YOUR TASK: In the entries below, identify every line with the string "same" and copy it.

(Data entries)
::::::::

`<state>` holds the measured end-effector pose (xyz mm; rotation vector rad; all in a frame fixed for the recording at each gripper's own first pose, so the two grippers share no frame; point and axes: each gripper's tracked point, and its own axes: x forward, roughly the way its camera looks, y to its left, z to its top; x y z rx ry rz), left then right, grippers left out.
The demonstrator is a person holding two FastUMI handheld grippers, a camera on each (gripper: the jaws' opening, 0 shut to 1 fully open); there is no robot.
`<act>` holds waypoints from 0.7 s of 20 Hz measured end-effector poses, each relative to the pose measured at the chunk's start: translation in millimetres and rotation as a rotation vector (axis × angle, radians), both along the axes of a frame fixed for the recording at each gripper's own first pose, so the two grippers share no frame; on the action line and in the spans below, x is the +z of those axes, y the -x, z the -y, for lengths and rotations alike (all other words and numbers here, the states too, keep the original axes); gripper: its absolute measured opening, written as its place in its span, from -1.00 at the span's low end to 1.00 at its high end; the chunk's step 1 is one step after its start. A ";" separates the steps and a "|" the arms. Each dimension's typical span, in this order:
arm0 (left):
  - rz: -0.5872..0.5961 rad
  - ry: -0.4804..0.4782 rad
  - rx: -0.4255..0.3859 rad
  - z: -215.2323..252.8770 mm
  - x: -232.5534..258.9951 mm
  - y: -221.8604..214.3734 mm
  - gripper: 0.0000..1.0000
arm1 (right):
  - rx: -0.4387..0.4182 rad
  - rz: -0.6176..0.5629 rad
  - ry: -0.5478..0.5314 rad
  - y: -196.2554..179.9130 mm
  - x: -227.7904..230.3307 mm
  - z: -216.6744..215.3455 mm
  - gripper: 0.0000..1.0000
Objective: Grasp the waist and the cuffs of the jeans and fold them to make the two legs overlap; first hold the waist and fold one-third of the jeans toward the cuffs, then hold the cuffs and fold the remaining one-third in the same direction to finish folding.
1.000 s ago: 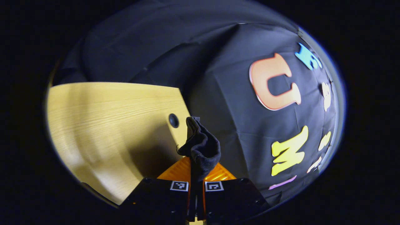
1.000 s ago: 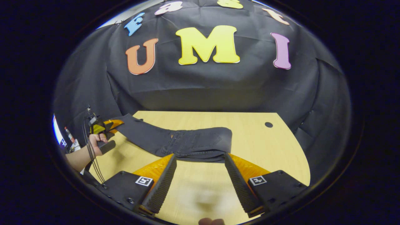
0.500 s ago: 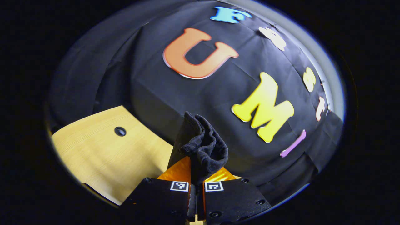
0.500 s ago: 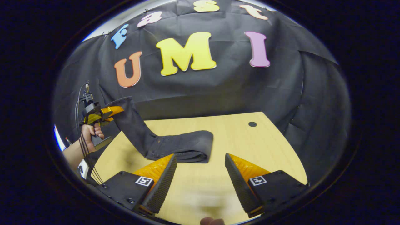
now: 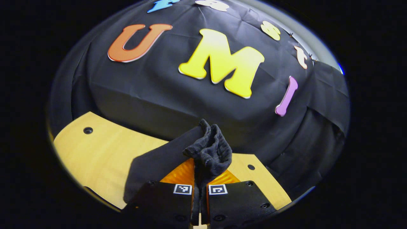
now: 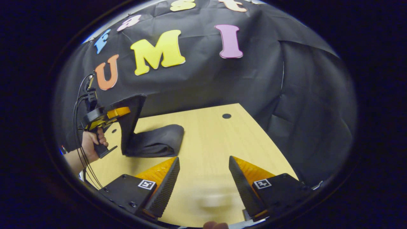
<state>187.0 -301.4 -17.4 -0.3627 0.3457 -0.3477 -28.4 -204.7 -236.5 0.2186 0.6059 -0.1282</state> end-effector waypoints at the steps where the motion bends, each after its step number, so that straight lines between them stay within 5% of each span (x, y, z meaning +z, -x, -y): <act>1: -0.013 -0.013 -0.007 9.0 -12.1 1.0 -0.89 | -0.011 -0.013 0.002 3.4 -5.5 8.5 0.96; 10: -0.147 -0.163 -0.061 68.8 -107.6 18.6 -0.68 | -0.053 -0.081 -0.001 12.8 -31.6 43.2 0.92; 11: -0.148 -0.164 -0.070 72.1 -105.8 19.6 -0.53 | -0.052 -0.079 -0.003 13.1 -32.9 43.0 0.92; 14: -0.158 -0.179 -0.084 77.3 -104.1 31.5 0.60 | -0.049 -0.065 -0.020 5.9 -31.3 37.5 0.87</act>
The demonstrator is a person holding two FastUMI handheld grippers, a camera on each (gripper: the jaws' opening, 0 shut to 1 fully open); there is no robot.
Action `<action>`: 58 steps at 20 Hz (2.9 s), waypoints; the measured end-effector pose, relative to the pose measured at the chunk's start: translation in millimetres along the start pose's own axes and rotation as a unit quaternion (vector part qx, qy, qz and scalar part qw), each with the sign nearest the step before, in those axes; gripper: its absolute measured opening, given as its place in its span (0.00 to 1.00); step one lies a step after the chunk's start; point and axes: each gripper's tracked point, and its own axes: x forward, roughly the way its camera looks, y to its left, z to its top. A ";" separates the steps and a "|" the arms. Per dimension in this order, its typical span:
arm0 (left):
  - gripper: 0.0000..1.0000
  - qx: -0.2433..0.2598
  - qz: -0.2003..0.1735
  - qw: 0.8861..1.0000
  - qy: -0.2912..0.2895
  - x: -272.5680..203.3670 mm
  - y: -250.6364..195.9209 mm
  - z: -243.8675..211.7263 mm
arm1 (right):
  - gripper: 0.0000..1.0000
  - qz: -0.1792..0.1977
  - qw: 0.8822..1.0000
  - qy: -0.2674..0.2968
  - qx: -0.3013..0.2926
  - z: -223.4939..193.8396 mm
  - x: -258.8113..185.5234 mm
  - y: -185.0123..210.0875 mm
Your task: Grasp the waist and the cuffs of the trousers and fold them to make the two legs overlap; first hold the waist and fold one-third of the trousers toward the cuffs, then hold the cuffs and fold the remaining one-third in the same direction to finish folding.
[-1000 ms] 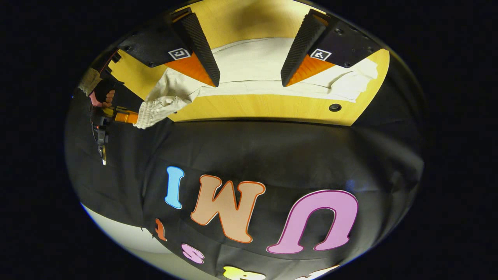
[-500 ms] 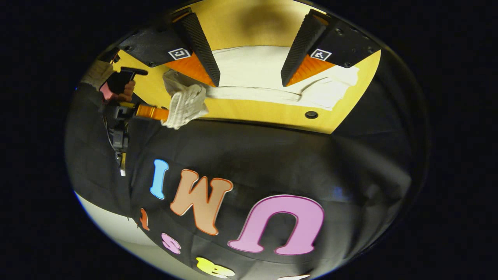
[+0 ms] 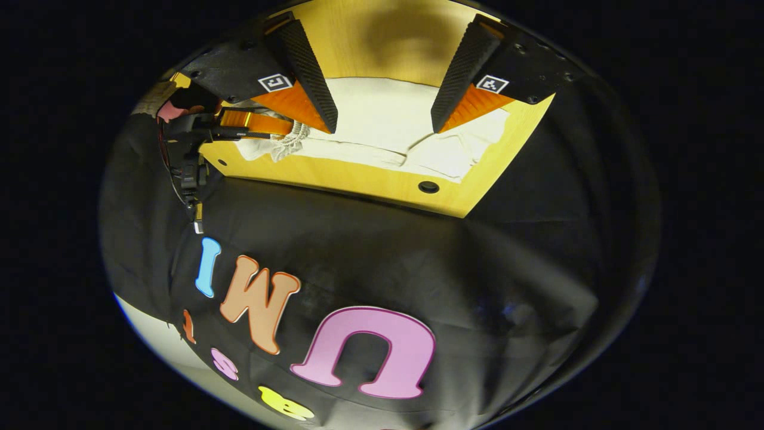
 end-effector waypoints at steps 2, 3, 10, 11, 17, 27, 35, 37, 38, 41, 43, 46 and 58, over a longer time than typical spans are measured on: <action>0.95 -0.001 0.012 1.000 0.006 6.8 23.2 -9.1 | 0.97 -0.003 1.000 -0.006 -0.003 4.4 -11.4 3.1; 0.95 -0.001 0.018 1.000 0.010 11.7 33.4 -14.9 | 0.97 -0.006 1.000 -0.014 -0.007 9.2 -10.8 3.9; 0.95 0.019 0.074 0.996 0.045 39.4 93.7 -40.0 | 0.97 -0.053 0.997 -0.040 -0.026 36.9 -72.9 -34.9; 0.95 0.021 0.076 0.996 0.052 46.4 98.8 -45.9 | 0.97 -0.063 0.997 -0.044 -0.023 40.9 -84.1 -44.3; 0.95 0.052 0.108 0.990 0.077 79.2 134.3 -67.0 | 0.97 -0.135 0.989 -0.060 -0.011 51.0 -140.6 -103.7; 0.95 0.074 0.130 0.982 0.114 90.4 148.2 -84.9 | 0.96 -0.169 0.976 -0.122 0.061 89.1 -185.7 -142.9; 0.55 0.092 0.068 0.986 0.124 100.2 127.7 -86.5 | 0.97 -0.175 0.974 -0.124 0.066 86.3 -201.1 -156.3; 0.34 0.080 0.058 0.988 0.119 102.0 122.4 -87.0 | 0.96 -0.177 0.975 -0.119 0.061 82.3 -204.0 -159.1; 0.25 0.073 0.056 0.989 0.112 102.5 120.0 -86.0 | 0.97 -0.178 0.975 -0.118 0.060 81.7 -204.9 -160.1; 0.01 0.043 0.063 0.992 0.103 104.1 119.8 -83.2 | 0.97 -0.176 0.976 -0.118 0.057 80.2 -209.7 -162.8; 0.00 0.014 0.066 0.992 0.103 104.1 119.4 -83.0 | 0.97 -0.179 0.976 -0.115 0.050 78.4 -212.6 -165.9; 0.00 -0.022 0.076 0.990 0.113 101.6 116.6 -82.1 | 0.92 -0.178 0.977 -0.112 0.046 77.0 -215.6 -169.3; 0.00 -0.095 -0.011 0.995 0.025 89.8 -38.4 31.6 | 0.97 -0.160 0.981 -0.108 0.037 67.2 -227.0 -201.3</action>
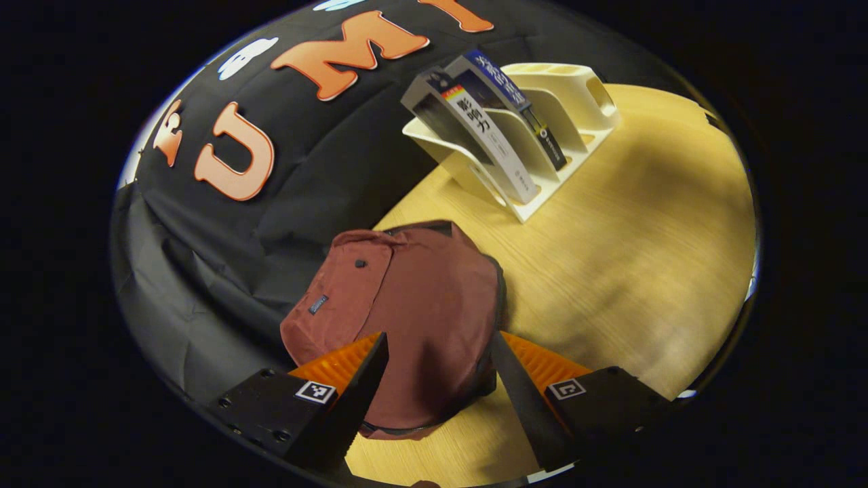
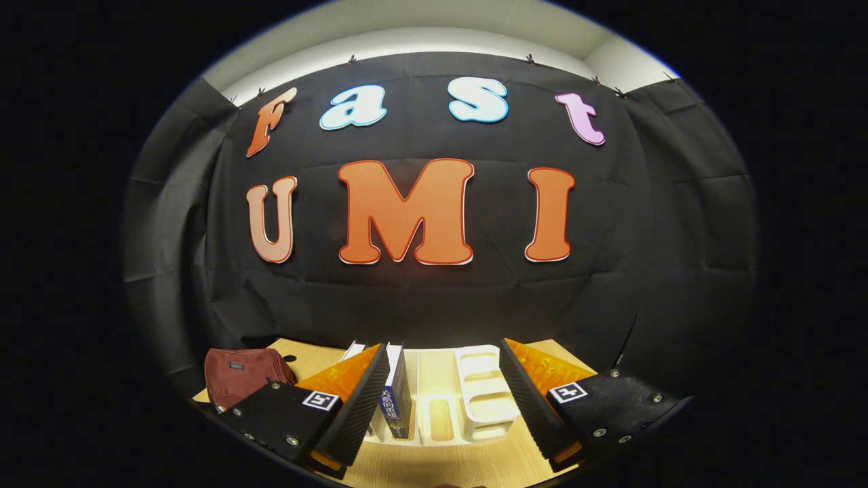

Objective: Open the schoolbag, grab two books from the bookshelf and put them into the schoolbag.

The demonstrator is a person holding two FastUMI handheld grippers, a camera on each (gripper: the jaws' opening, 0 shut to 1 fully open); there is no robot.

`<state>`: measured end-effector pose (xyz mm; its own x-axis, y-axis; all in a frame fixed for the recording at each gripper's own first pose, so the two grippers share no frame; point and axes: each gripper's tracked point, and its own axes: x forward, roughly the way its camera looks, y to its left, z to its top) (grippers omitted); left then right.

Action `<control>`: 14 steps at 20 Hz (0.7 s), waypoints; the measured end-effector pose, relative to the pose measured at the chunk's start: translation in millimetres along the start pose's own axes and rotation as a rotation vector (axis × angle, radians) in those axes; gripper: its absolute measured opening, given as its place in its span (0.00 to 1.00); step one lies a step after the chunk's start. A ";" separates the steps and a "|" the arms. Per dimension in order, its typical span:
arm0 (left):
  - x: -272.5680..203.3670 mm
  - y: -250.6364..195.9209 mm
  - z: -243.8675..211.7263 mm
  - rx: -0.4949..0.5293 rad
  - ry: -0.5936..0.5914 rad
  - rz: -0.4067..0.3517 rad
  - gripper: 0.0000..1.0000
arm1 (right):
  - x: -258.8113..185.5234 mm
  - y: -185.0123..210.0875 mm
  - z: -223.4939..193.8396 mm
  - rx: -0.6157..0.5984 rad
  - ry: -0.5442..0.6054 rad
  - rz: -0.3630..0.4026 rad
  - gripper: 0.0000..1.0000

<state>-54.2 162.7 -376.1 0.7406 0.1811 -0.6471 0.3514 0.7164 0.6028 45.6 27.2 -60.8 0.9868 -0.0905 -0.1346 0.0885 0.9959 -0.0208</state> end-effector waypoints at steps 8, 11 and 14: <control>16.5 0.8 -19.2 0.120 0.051 0.044 0.96 | 6.1 -3.7 -6.7 0.011 0.018 -0.014 0.97; 11.1 13.7 -5.6 0.153 0.024 0.070 0.93 | 7.9 -7.7 -5.3 0.007 0.013 -0.024 0.97; 13.2 7.8 -9.6 0.136 0.040 0.032 0.80 | 9.5 -5.4 -9.2 0.020 0.022 -0.017 0.97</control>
<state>-47.2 177.2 -384.4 0.7302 0.2315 -0.6429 0.4040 0.6125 0.6794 53.3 20.8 -71.1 0.9819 -0.1073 -0.1559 0.1081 0.9941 -0.0039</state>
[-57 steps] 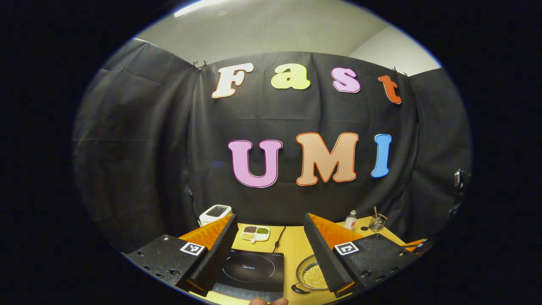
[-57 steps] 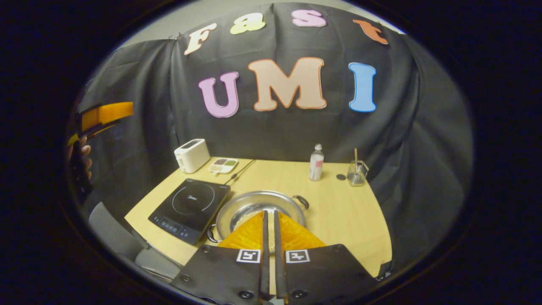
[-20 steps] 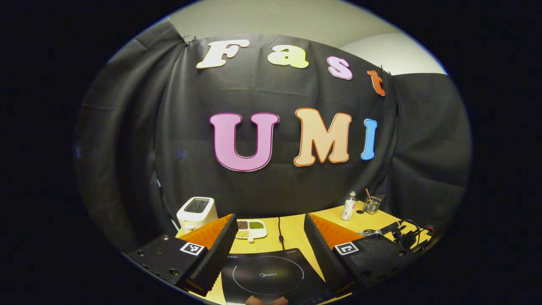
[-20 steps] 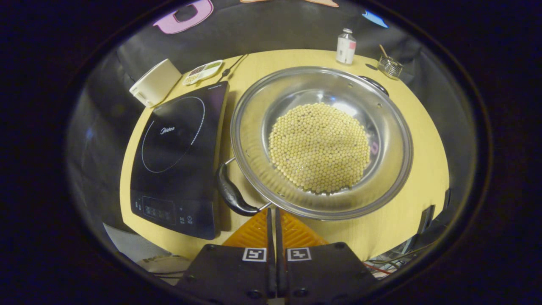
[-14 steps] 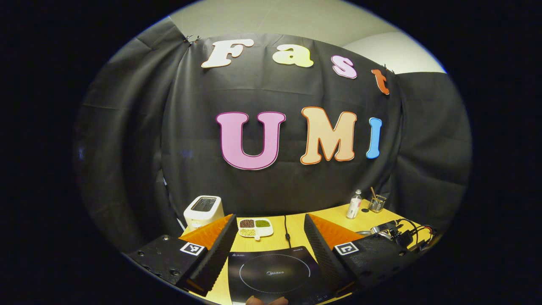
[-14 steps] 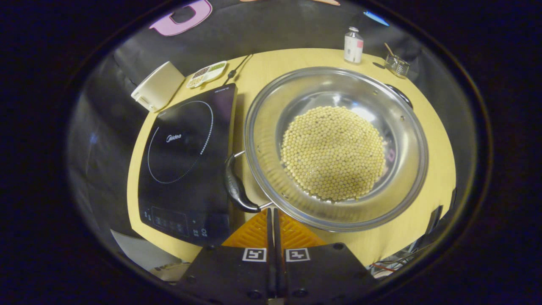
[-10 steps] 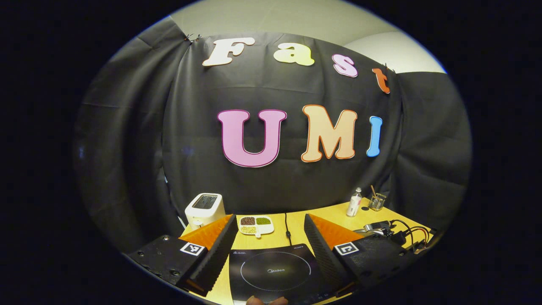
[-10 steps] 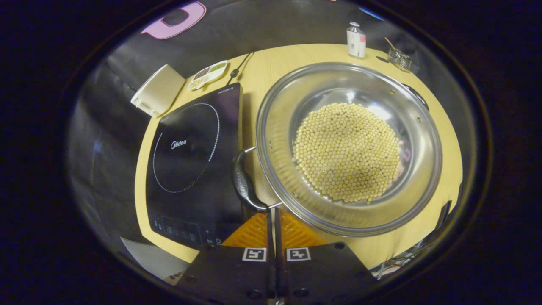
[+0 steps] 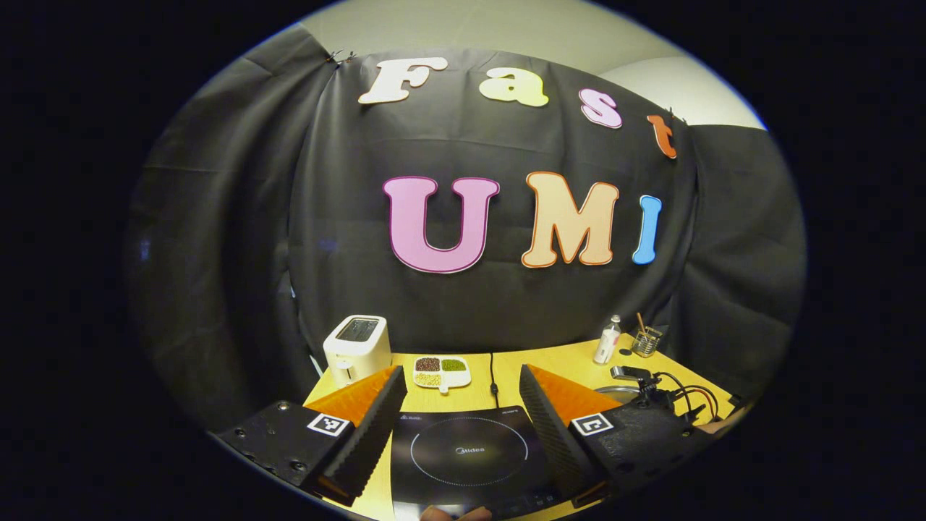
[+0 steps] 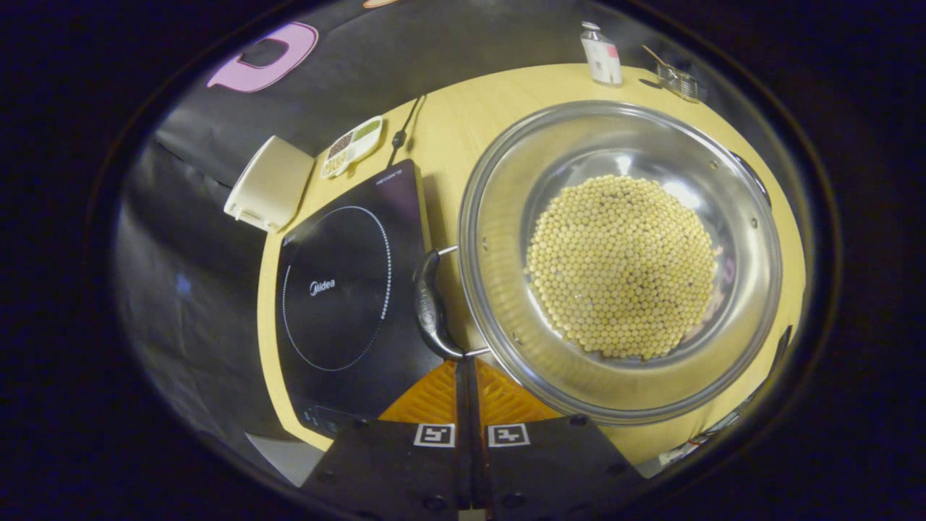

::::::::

RESPONSE BOX:
Objective: Grasp the waist and the cuffs of the jeans and fold them to make the two legs overlap; first hold the waist and fold one-third of the jeans toward the cuffs, then hold the cuffs and fold the remaining one-third in the same direction to finish folding.
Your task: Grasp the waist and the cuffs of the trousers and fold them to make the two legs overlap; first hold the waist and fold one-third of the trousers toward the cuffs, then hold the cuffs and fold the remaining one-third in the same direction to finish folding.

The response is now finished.